En conséquence des manifestations violentes, des dizaines de ressortissants sont morts, endeuillant tout le pays, et des centaines de personnes ont été blessées, des civils comme des policiers. Par l’intermédiaire de ses hautes autorités, le gouvernement péruvien a profondément regretté la perte de vies humaines. Ces événements font l’objet d’une enquête de la part des organes compétents, qui jouissent d’une liberté et d’une autonomie constitutionnelles totales pour découvrir la vérité, et faire en sorte que les responsables soient jugés et punis conformément à la loi, et que les familles des victimes soient indemnisées.

Dans cette situation difficile, le Pérou réaffirme son engagement envers la promotion et le respect des droits de l’homme en tant que composante essentielle de la démocratie. A cet égard, en signe d’ouverture et de transparence, à l’invitation du gouvernement péruvien, des délégations de la Commission interaméricaine des droits de l’homme (CIDH) et un envoyé spécial du Haut-Commissaire des Nations Unies aux droits de l’homme (HCDH) se sont rendus au Pérou et ont bénéficié des plus grandes facilités possibles pour l’accomplissement de leur mission, y compris des déplacements dans le pays et des entretiens avec des fonctionnaires du gouvernement, des membres du Congrès, des entités publiques et des représentants d’organisations de la société civile. La CIDH et le HCDH présenteront tous deux leurs rapports et conclusions dans les semaines à venir, qui seront dûment évalués par le Pérou.

Plus récemment, le 25 janvier, le Pérou a présenté à la communauté internationale ses politiques en faveur du respect de ses obligations en matière de droits de l’homme, dans le cadre du mécanisme d’examen périodique universel (EPU) du Conseil des droits de l’homme des Nations unies à Genève.

Pour surmonter ces défis à la gouvernance démocratique au Pérou, il faut instaurer un large dialogue, rechercher des accords et respecter l’Etat de droit. 

Dans le cadre du sommet de la Communauté des Etats d’Amérique latine et des Caraïbes (CELAC), qui s’est tenu le 24 janvier à Buenos Aires, en Argentine, la ministre péruvienne des Affaires étrangères, l’ambassadrice Ana Cecilia Gervasi, a assuré que le gouvernement péruvien était disposé à faire tout son possible pour rétablir la confiance par le dialogue et mettre fin aux confrontations qui ne mènent à rien.

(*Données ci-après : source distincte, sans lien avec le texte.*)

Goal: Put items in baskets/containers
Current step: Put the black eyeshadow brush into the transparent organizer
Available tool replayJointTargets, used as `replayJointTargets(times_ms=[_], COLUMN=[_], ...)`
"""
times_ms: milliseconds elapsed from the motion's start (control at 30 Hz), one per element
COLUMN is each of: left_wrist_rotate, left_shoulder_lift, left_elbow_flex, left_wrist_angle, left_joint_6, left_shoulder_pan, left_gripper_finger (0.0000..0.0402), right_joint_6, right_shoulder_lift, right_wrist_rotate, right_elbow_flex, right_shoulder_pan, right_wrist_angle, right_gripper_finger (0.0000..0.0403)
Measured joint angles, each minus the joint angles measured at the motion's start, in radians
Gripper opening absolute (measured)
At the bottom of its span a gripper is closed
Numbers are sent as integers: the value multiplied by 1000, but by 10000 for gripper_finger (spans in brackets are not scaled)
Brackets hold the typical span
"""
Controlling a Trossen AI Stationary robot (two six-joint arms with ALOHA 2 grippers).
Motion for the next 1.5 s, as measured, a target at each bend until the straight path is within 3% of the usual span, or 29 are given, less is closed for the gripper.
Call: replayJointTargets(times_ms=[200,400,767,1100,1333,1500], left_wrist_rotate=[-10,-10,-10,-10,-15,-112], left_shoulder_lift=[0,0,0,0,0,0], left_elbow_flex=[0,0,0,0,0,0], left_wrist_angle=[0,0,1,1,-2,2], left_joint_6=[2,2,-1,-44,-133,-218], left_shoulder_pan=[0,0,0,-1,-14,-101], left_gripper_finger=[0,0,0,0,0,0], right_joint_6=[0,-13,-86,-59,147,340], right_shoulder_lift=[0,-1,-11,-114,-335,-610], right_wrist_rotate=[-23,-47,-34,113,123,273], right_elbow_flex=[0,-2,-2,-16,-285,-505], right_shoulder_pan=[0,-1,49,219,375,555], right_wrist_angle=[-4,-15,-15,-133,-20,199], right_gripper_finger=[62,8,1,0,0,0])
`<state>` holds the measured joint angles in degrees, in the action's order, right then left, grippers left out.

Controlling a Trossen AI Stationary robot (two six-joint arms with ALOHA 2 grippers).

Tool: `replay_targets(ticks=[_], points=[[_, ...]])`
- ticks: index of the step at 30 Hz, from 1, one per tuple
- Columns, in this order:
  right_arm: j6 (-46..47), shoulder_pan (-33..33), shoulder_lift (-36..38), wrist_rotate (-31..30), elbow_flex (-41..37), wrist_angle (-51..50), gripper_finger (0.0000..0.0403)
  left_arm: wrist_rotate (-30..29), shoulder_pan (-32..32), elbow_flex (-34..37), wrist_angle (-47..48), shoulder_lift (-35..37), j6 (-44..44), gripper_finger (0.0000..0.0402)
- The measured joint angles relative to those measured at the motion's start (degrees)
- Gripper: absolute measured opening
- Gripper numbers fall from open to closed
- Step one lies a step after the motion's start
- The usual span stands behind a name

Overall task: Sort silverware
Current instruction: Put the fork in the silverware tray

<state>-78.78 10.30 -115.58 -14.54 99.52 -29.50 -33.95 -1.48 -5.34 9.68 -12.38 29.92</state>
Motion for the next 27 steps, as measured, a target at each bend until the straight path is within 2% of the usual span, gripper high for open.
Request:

Dans cette perspective, il faut noter qu’à l’initiative de l’Exécutif et en réponse partielle aux demandes d’une importante partie des manifestations, le 20 décembre dernier, le Congrès avait approuvé les élections anticipées pour avril 2024. En raison de la nature de l’amendement constitutionnel, un second vote est en attente au Congrès, qui devra atteindre une majorité qualifiée (87 voix sur 130 possibles) afin de confirmer les élections anticipées.

Cependant, cette semaine, le Congrès a inscrit à son ordre du jour une nouvelle proposition pour les élections présidentielles et législatives qui se tiendront en octobre de cette année. Il est à espérer qu’une date pour les élections sera bientôt fixée, afin que le peuple péruvien puisse décider de son avenir dans la paix et la liberté, sans interférence. La préservation de la démocratie et de l’Etat de droit au Pérou est essentielle.